Note that this repository is mostly for my own practice with kaldi using UAspeech data.
This is just a basic script for building a GMM-HMM based ASR with kaldi. The script is similar to https://github.com/ffxiong/uaspeech and uses the exact same LM method but a few differences with the acoustic model training.
- Included double delta training before applying lda_mllt training.
- Speed and tempo augmentation options.
- Data preparation using python not bash.
- Allowed the testing of different context windows.
- Modified decode.conf beam sizes
- After tri4 SAT training we re-aligning with fmllr (feature space maximum likelihood linear regression).

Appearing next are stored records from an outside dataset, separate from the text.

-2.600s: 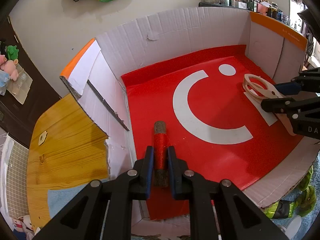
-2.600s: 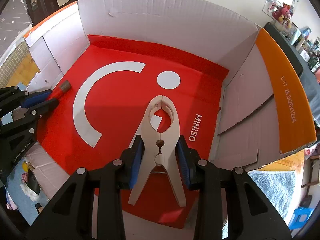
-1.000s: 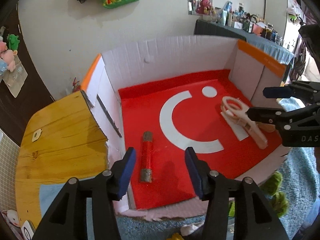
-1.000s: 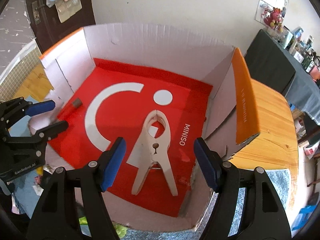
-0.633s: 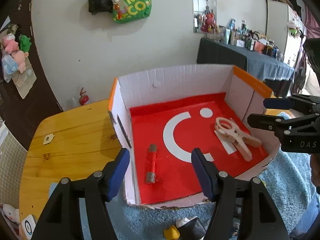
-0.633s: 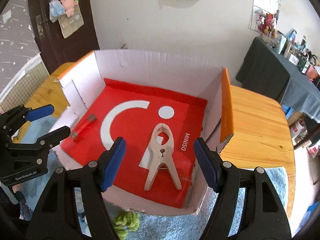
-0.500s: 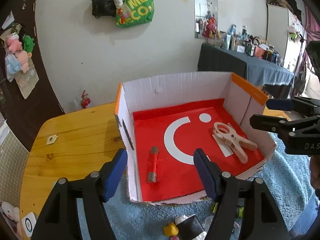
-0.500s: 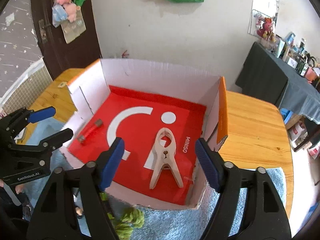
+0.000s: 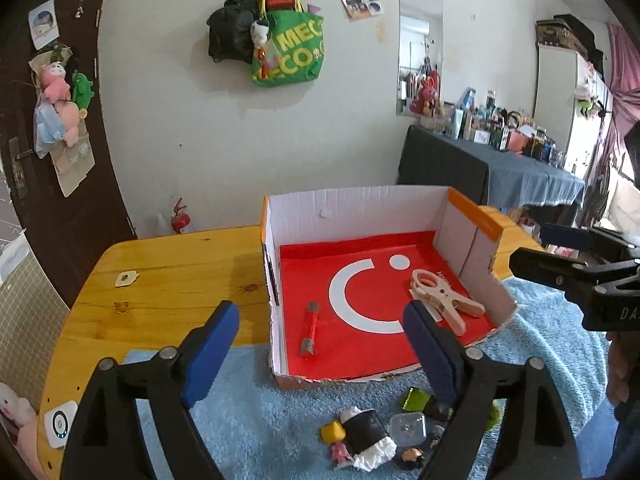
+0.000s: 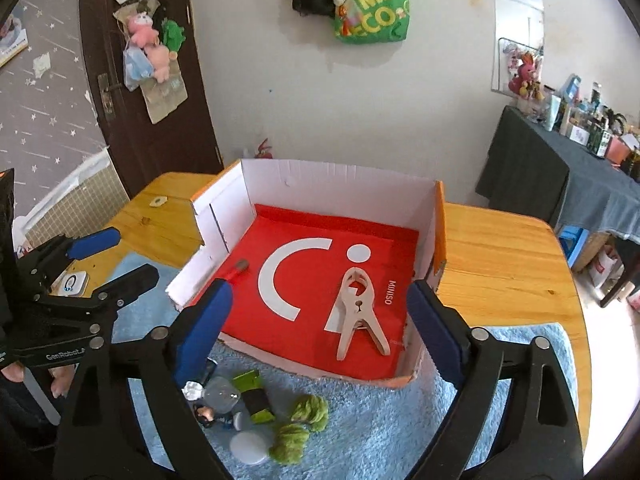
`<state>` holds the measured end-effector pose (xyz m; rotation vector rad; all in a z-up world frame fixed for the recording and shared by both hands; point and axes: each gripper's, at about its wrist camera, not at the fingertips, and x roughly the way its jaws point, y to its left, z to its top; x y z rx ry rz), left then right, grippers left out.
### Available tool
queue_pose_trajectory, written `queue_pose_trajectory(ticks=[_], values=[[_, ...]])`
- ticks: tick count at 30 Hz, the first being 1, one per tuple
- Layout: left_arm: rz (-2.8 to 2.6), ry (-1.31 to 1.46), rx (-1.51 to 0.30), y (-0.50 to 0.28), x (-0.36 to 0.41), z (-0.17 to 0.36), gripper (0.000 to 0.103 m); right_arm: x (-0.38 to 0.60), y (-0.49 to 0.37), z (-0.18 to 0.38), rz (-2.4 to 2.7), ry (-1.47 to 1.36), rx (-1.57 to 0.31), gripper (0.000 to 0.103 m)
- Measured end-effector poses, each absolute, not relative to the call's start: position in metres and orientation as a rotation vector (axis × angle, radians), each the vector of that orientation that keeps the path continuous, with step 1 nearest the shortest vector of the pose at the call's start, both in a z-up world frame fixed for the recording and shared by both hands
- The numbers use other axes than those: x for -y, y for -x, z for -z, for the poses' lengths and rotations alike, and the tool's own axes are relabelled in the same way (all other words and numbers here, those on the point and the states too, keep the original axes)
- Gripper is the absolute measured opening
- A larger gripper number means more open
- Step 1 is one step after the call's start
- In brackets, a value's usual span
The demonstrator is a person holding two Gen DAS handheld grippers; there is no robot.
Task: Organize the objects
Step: 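Withdraw both tools from the box back toward the remaining items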
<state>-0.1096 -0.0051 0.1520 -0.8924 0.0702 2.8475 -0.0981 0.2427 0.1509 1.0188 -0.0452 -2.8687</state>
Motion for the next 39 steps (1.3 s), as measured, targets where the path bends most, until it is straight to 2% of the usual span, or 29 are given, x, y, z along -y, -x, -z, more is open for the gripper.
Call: queue_pose_trajectory(ticks=[15,17,29,32,39], values=[[-2.868,0.895,-0.006,0.061,0.011,-0.135,0.094,-0.244,0.047,-0.130,2.930,-0.929,0.147,0.094],[-2.874,0.899,0.006,0.053,0.011,-0.128,0.098,-0.244,0.040,-0.122,2.941,-0.926,0.147,0.095],[-2.896,0.949,0.011,0.019,0.007,-0.086,0.098,-0.230,0.003,-0.076,2.990,-0.917,0.070,0.095],[-2.886,0.971,0.029,0.015,0.007,-0.076,0.098,-0.230,-0.002,-0.063,2.988,-0.938,0.091,0.099],[-2.894,1.013,0.050,0.008,0.005,-0.051,0.098,-0.228,-0.011,-0.036,2.994,-1.002,0.099,0.099]])
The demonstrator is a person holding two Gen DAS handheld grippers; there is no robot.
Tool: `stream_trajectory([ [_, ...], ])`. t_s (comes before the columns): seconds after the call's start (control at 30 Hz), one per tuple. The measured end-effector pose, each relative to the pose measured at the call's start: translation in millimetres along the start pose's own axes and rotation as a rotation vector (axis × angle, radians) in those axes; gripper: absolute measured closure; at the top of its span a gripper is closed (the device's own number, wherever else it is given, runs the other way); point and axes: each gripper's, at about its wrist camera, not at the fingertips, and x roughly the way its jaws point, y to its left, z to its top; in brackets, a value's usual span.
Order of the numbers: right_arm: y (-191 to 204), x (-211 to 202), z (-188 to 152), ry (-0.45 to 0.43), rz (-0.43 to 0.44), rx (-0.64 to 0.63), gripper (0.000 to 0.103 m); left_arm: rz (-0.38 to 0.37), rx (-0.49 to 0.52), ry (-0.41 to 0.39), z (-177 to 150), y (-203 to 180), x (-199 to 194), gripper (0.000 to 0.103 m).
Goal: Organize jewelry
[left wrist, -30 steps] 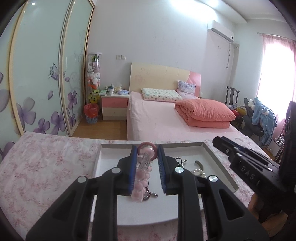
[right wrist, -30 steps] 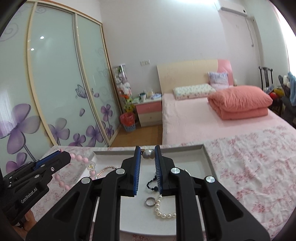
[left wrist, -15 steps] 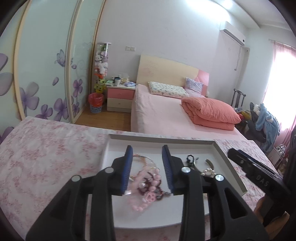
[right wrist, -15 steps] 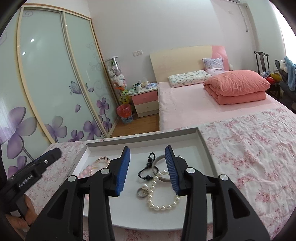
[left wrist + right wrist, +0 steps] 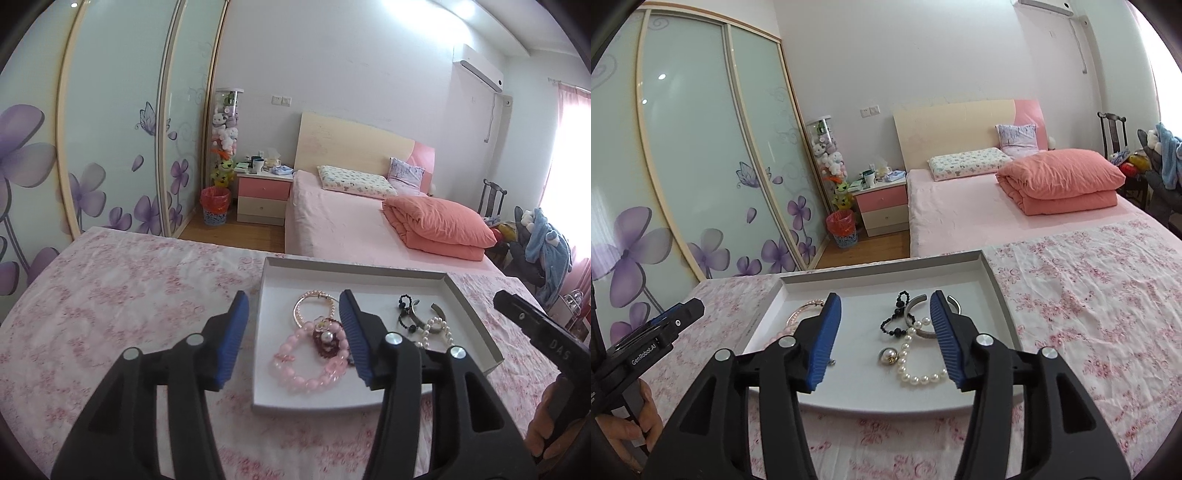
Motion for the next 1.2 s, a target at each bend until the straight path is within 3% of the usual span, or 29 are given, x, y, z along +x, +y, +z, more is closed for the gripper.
stream_trajectory([
  [0.3, 9, -28, -18, -0.006, -0.009, -0.036, 0.037, -0.013, 0.001, -0.008, -17, 8, -33, 0.038],
  [0.6, 14, -64, -41, -0.064, -0.056, -0.086, 0.002, -0.019, 0.006, -0.063, -45, 12, -75, 0.009],
  [0.67, 16, -73, -44, -0.08, -0.073, -0.104, 0.002, -0.02, 0.009, -0.077, -50, 11, -83, 0.004],
  [0.93, 20, -99, -58, -0.107, -0.1, -0.137, 0.002, 0.029, 0.1, -0.155, -70, -9, -114, 0.004],
  [1.2, 21, -111, -72, -0.097, -0.089, -0.138, 0.002, 0.025, 0.168, -0.161, -85, -23, -125, 0.004],
])
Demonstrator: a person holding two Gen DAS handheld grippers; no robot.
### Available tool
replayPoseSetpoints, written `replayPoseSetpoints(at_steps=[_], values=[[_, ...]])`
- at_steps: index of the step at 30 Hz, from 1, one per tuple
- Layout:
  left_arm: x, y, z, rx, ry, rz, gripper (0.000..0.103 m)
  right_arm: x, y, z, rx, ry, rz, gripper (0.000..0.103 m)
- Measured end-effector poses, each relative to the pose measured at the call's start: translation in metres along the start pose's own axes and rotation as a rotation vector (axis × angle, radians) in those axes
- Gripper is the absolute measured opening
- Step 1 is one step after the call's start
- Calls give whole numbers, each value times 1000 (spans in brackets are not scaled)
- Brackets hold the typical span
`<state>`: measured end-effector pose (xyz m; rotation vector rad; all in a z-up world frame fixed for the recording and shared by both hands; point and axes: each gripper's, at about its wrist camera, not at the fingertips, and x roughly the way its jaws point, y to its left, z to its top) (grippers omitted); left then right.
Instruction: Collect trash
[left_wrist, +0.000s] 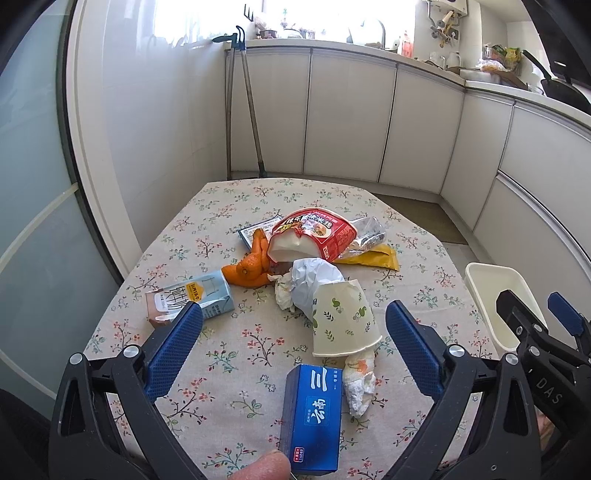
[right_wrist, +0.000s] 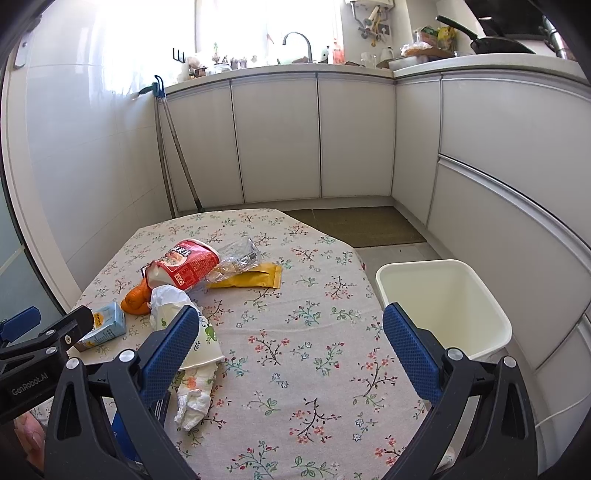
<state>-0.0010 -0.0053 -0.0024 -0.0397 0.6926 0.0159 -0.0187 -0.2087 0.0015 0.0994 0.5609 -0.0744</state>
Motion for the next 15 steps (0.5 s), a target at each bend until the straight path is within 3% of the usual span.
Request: replayPoseSetpoints(at_steps=[8,15], values=[[5,1,-1,-4,40,0,96,1,0,-1,1,10,-2,97],[27,8,2,-29,123,-4,96,18,1,9,38,106,5,97]])
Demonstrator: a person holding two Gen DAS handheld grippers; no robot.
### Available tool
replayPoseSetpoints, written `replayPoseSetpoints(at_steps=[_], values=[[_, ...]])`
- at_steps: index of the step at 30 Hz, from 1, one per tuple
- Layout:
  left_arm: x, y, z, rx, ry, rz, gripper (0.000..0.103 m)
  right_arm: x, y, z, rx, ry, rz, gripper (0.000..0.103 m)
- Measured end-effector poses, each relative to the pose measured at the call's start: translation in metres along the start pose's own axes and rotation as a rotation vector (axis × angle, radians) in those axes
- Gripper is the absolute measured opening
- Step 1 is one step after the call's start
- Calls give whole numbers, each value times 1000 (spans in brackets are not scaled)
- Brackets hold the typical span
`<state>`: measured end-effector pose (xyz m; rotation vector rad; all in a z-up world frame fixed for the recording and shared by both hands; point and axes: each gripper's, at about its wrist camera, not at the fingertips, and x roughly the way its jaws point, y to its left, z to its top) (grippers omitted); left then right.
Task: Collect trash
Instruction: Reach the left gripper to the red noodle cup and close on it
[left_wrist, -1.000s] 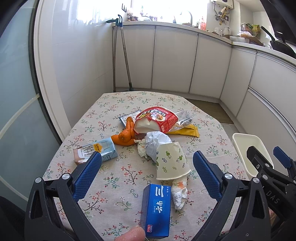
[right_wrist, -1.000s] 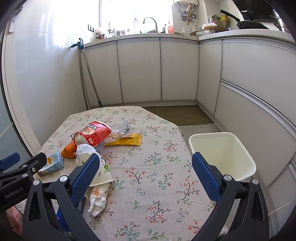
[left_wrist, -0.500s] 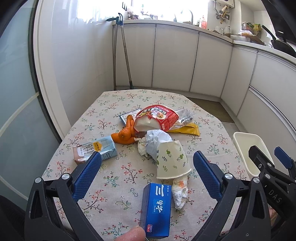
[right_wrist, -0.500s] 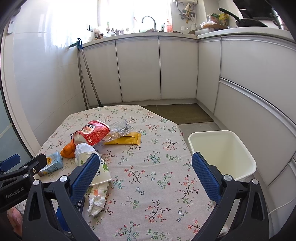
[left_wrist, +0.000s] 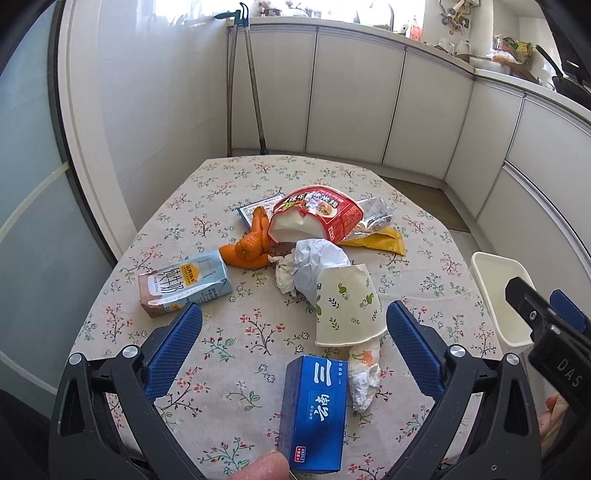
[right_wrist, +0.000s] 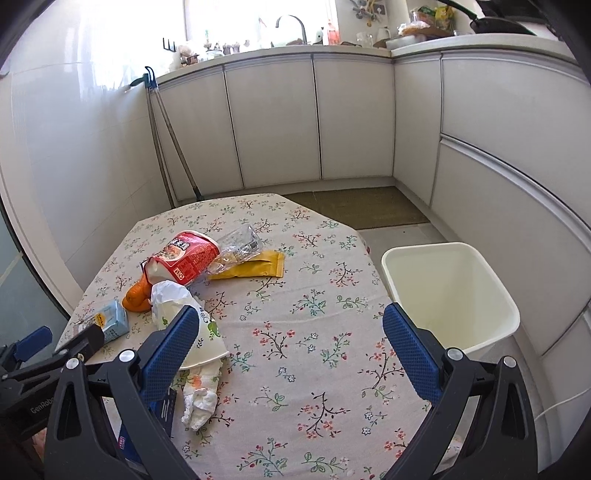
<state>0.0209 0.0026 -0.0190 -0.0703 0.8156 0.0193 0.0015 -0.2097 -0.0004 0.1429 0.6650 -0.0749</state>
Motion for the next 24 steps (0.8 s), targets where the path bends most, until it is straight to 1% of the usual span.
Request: replayPoseSetpoints(at_steps=[1,4,7,11,13,15,16,17,19,22,24], values=[[4,2,2,2,6,7,96,3,0,4,3,3,6,97],[18,15,12,-25,36,30,96,14,5,15,7,65,22,97],[29,28,22,-59,72,45,96,23,10,25,8,81,35,97],[50,43,37,-132,125,11,96,36,15,38,-9,116,51,97],[61,46,45,-156,141,-11,96,43,17,46,-27,134,45,97],[73,47,57,-159,160,-23,96,51,17,53,-41,157,41,97],[78,46,64,-154,169,-29,96,56,16,57,-52,176,30,97],[83,45,71,-144,172,-34,96,60,14,59,-43,176,36,97],[94,37,86,-94,177,-40,96,70,8,63,-41,188,14,97],[109,22,105,12,194,-31,96,83,-8,61,17,208,11,97],[118,10,115,64,224,-53,96,93,-20,58,68,242,24,97]])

- Data will need to be downloaded from http://www.isle.illinois.edu/sst/data/UASpeech/
- Since data preparation is in python you will need some libraries which can be pip installed
- Pandas, numpy
- There are some emppty files from the UAspeech which needs to be deleted. I included a npy file with the names of those files and they will get deleted from the data prep stage. But if you want to keep those for some reason, make sure to modify the prepare_ua_data.py script.
- Make soft links or copy the 'steps' and 'utils' folders
ln -s ../wsj/s5/steps .
ln -s ../wsj/s5/utils .
- Given the stochastic nature of the tasks your results may vary.
Best GMM-HMM WER in [1] --> 44.91% (with re-segmentation)
Best WER w/o augmentation --> %WER 40.82 [10085 / 24707, 0 ins, 1 del, 10084 sub]
Best WER with augmentation --> %WER 39.97 [9876 / 24707, 0 ins, 8 del, 9868 sub]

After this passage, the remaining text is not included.